Diag Human, S.E. v. Czech Republic Ministry of Health, No. 13-0355, (D.D.C. Sep. 27, 2017) [click for opinion]
Plaintiff Diag Human, S.E. (“Diag Human”), an entity incorporated in Liechtenstein, sought to enforce a 2008 arbitral award it obtained against Defendant, the Czech Republic Ministry of Health (the “Ministry of Health”). The underlying dispute arose out of Diag Human’s business of trading in blood plasma and derivatives with the Ministry of Health. When the dispute arose in the early 1990’s, the parties agreed to arbitrate and entered into a contract (the “Arbitration Agreement”) setting forth the dispute resolution procedures. The Arbitration Agreement provided that a party could request a review of any award issued by the tribunal by a reviewing tribunal, similar to an appellate body.

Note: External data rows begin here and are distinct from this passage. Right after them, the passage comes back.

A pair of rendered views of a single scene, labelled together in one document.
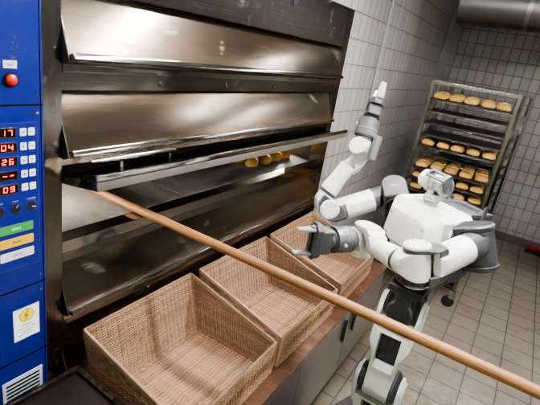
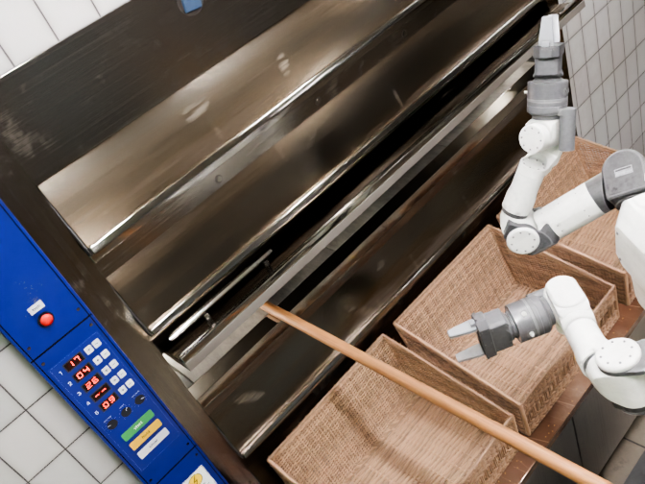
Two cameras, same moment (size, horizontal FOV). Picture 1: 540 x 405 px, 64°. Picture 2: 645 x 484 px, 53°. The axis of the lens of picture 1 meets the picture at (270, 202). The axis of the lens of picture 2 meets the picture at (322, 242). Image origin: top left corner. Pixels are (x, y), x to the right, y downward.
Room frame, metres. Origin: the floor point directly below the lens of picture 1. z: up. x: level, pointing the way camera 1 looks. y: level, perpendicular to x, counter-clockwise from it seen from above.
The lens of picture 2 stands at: (0.34, -0.47, 2.35)
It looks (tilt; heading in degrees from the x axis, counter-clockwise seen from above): 35 degrees down; 32
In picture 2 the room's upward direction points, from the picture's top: 25 degrees counter-clockwise
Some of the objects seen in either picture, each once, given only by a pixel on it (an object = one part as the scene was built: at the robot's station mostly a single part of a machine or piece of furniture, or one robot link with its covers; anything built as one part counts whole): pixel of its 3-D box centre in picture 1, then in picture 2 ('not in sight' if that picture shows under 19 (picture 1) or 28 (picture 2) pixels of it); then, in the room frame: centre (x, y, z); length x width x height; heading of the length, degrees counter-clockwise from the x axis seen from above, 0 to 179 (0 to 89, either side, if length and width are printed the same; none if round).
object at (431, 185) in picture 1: (434, 186); not in sight; (1.48, -0.56, 1.46); 0.10 x 0.07 x 0.09; 26
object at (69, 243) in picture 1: (231, 190); (402, 202); (1.96, 0.19, 1.16); 1.80 x 0.06 x 0.04; 151
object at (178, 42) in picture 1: (255, 51); (343, 16); (1.95, 0.17, 1.80); 1.79 x 0.11 x 0.19; 151
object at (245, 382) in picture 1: (186, 352); (395, 451); (1.32, 0.21, 0.72); 0.56 x 0.49 x 0.28; 152
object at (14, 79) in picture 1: (11, 74); (42, 315); (1.01, 0.64, 1.67); 0.03 x 0.02 x 0.06; 151
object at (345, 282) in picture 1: (322, 255); (597, 212); (2.36, -0.36, 0.72); 0.56 x 0.49 x 0.28; 152
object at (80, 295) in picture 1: (231, 218); (418, 236); (1.95, 0.17, 1.02); 1.79 x 0.11 x 0.19; 151
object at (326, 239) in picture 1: (328, 240); (505, 327); (1.31, -0.21, 1.27); 0.12 x 0.10 x 0.13; 116
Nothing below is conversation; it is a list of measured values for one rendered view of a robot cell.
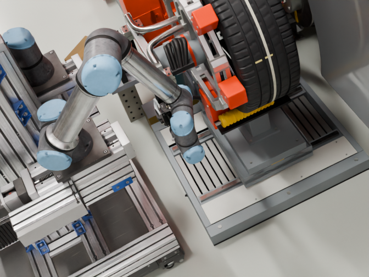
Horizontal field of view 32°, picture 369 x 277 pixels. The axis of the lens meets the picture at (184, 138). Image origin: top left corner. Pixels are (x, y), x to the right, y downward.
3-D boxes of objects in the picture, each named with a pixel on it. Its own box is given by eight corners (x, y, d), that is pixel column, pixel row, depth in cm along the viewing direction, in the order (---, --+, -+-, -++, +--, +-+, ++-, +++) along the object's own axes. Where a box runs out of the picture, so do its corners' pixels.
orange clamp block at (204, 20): (217, 28, 234) (219, 20, 225) (197, 37, 233) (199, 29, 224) (208, 11, 235) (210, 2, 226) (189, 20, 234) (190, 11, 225)
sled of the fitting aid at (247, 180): (313, 156, 308) (312, 143, 301) (246, 189, 305) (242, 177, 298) (265, 93, 341) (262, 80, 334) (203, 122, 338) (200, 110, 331)
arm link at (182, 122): (167, 104, 221) (175, 125, 229) (168, 128, 214) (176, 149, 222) (190, 100, 220) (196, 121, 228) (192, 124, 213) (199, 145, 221)
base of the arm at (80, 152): (62, 170, 239) (51, 153, 232) (50, 144, 249) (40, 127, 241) (98, 150, 241) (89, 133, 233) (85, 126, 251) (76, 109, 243)
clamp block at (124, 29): (146, 33, 265) (143, 23, 261) (126, 43, 264) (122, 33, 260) (142, 27, 268) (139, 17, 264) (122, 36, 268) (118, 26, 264)
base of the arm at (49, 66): (26, 92, 271) (16, 76, 264) (17, 72, 281) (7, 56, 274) (59, 76, 273) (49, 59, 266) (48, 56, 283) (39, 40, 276)
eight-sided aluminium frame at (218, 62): (245, 128, 263) (221, 27, 223) (230, 136, 263) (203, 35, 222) (194, 53, 299) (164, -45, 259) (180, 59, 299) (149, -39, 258)
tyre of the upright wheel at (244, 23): (301, 118, 275) (303, 18, 218) (252, 142, 273) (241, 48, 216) (231, 15, 308) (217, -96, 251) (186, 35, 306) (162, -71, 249)
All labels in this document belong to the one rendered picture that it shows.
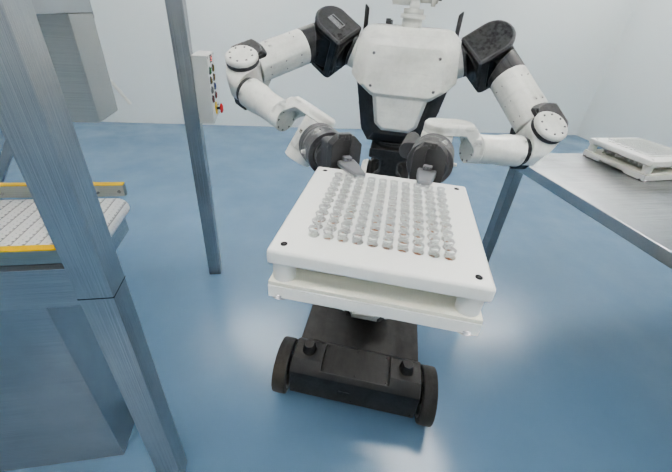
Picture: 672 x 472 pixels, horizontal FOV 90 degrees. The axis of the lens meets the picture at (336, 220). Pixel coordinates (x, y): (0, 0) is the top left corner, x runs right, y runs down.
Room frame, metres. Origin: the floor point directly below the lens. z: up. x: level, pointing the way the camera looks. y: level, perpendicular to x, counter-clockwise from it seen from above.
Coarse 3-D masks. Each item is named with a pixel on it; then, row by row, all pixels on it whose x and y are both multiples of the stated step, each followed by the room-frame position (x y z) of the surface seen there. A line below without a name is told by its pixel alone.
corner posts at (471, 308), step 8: (280, 272) 0.29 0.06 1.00; (288, 272) 0.30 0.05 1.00; (280, 280) 0.29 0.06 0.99; (288, 280) 0.30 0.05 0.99; (456, 304) 0.27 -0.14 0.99; (464, 304) 0.27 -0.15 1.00; (472, 304) 0.26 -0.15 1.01; (480, 304) 0.26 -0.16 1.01; (464, 312) 0.26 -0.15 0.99; (472, 312) 0.26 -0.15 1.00
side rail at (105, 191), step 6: (6, 186) 0.69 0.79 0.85; (12, 186) 0.70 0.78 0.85; (18, 186) 0.70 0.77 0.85; (24, 186) 0.70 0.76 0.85; (96, 186) 0.73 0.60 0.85; (102, 186) 0.74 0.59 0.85; (108, 186) 0.74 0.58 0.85; (114, 186) 0.74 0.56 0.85; (120, 186) 0.75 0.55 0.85; (0, 192) 0.69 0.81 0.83; (6, 192) 0.69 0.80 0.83; (12, 192) 0.70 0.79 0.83; (18, 192) 0.70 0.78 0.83; (24, 192) 0.70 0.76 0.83; (96, 192) 0.73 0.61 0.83; (102, 192) 0.74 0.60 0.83; (108, 192) 0.74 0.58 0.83; (114, 192) 0.74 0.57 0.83; (120, 192) 0.74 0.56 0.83; (126, 192) 0.76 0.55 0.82
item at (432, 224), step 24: (360, 192) 0.43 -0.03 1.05; (384, 192) 0.44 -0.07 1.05; (408, 192) 0.44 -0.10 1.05; (432, 192) 0.45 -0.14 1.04; (336, 216) 0.37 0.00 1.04; (360, 216) 0.36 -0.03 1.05; (408, 216) 0.38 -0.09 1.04; (432, 216) 0.38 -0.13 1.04; (408, 240) 0.33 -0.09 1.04; (432, 240) 0.32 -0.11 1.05
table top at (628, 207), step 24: (528, 168) 1.13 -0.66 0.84; (552, 168) 1.14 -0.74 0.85; (576, 168) 1.16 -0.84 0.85; (600, 168) 1.18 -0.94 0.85; (552, 192) 1.00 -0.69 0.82; (576, 192) 0.94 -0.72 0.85; (600, 192) 0.96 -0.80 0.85; (624, 192) 0.97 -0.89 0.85; (648, 192) 0.99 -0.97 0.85; (600, 216) 0.83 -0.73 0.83; (624, 216) 0.81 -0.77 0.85; (648, 216) 0.82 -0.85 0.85; (648, 240) 0.70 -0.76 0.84
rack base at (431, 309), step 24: (288, 288) 0.29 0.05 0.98; (312, 288) 0.29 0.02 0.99; (336, 288) 0.29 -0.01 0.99; (360, 288) 0.29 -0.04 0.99; (384, 288) 0.30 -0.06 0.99; (408, 288) 0.30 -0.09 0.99; (360, 312) 0.28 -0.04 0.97; (384, 312) 0.27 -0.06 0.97; (408, 312) 0.27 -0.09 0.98; (432, 312) 0.27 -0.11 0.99; (456, 312) 0.27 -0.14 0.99; (480, 312) 0.27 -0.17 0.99
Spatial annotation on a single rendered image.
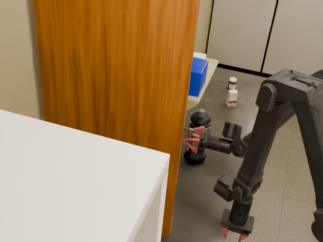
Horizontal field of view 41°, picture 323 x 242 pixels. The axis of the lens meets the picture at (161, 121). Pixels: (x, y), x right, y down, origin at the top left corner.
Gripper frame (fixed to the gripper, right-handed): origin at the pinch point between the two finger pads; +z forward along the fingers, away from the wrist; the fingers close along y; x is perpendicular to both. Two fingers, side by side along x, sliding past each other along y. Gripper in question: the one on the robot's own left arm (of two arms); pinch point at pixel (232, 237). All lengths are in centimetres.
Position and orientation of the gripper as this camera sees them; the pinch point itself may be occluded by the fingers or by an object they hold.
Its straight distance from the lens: 153.4
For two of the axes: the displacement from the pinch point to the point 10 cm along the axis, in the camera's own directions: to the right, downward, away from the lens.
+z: -0.9, 8.1, 5.8
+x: -3.1, 5.4, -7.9
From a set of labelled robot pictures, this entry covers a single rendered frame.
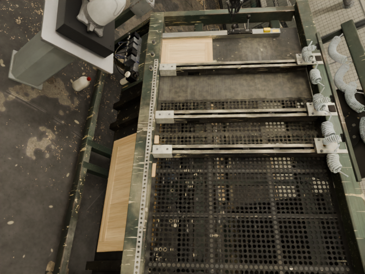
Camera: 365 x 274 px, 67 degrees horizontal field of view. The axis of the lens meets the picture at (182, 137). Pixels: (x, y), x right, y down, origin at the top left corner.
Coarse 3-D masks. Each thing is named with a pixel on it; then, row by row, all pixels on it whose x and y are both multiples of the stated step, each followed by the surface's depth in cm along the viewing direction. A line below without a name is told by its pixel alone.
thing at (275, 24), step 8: (200, 24) 240; (272, 24) 233; (200, 104) 201; (200, 128) 192; (288, 136) 187; (296, 136) 183; (200, 144) 186; (304, 200) 164; (312, 200) 163; (200, 208) 166; (304, 208) 162; (304, 232) 160; (320, 232) 155; (200, 240) 157; (312, 248) 151; (192, 256) 155; (320, 264) 147; (192, 272) 151; (208, 272) 151; (312, 272) 148; (328, 272) 145
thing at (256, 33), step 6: (222, 30) 224; (258, 30) 221; (270, 30) 220; (162, 36) 226; (168, 36) 225; (174, 36) 224; (180, 36) 224; (186, 36) 224; (192, 36) 224; (198, 36) 224; (204, 36) 223; (210, 36) 223; (216, 36) 223; (222, 36) 223; (228, 36) 223; (234, 36) 223; (240, 36) 222; (246, 36) 222; (252, 36) 222; (258, 36) 222; (264, 36) 222; (270, 36) 222
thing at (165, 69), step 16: (160, 64) 207; (176, 64) 206; (192, 64) 205; (208, 64) 204; (224, 64) 204; (240, 64) 203; (256, 64) 203; (272, 64) 200; (288, 64) 198; (304, 64) 193
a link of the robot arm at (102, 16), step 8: (96, 0) 158; (104, 0) 155; (112, 0) 155; (120, 0) 157; (88, 8) 163; (96, 8) 159; (104, 8) 158; (112, 8) 158; (120, 8) 160; (96, 16) 162; (104, 16) 162; (112, 16) 163; (104, 24) 170
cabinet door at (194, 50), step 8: (168, 40) 226; (176, 40) 225; (184, 40) 225; (192, 40) 224; (200, 40) 223; (208, 40) 223; (168, 48) 222; (176, 48) 221; (184, 48) 221; (192, 48) 220; (200, 48) 219; (208, 48) 218; (168, 56) 218; (176, 56) 218; (184, 56) 217; (192, 56) 216; (200, 56) 216; (208, 56) 215
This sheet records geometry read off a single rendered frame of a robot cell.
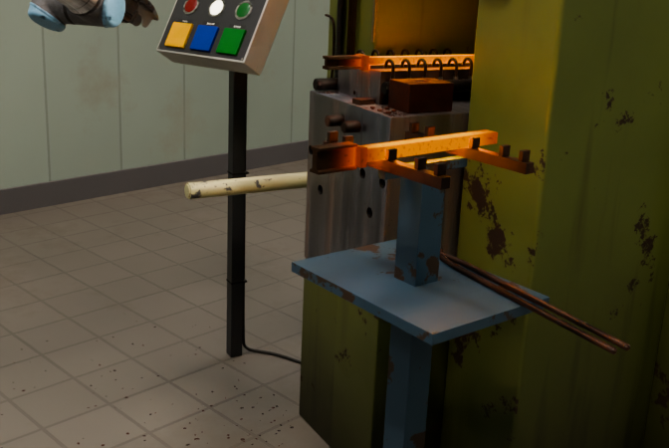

A tribunal was established by the parties in 1997 (the “Tribunal”), which issued an interim award that found the Ministry of Health liable to Diag Human. The Ministry of Health sought review of the interim award pursuant to the Arbitration Agreement’s review mechanism. The reviewing tribunal confirmed the interim award in 1998. The Tribunal then issued a partial award in 2002, awarding Diag Human damages of about $10 million. After the Ministry of Health challenged the partial award, a reviewing tribunal was established, and the award was confirmed. The Ministry of Health then paid Diag Human the $10 million awarded.
In 2005, the Tribunal asked the parties to agree to an expert that would calculate the amount of “lost profits” Diag Human may have suffered in excess of the amount in the partial award. A hearing was held regarding the expert’s report, and, in 2008, a “final award” was issued awarding Diag Human in excess of $400 million. Both parties challenged the “final award.” After several years, a tribunal to review the “final award” was established. During the delay, Diag Human withdrew its challenge of the “final award,” so the reviewing tribunal only addressed the Ministry of Health’s challenge. In 2014, the reviewing tribunal issued a “Resolution,” discontinuing the proceedings and requiring each party to bear its own costs.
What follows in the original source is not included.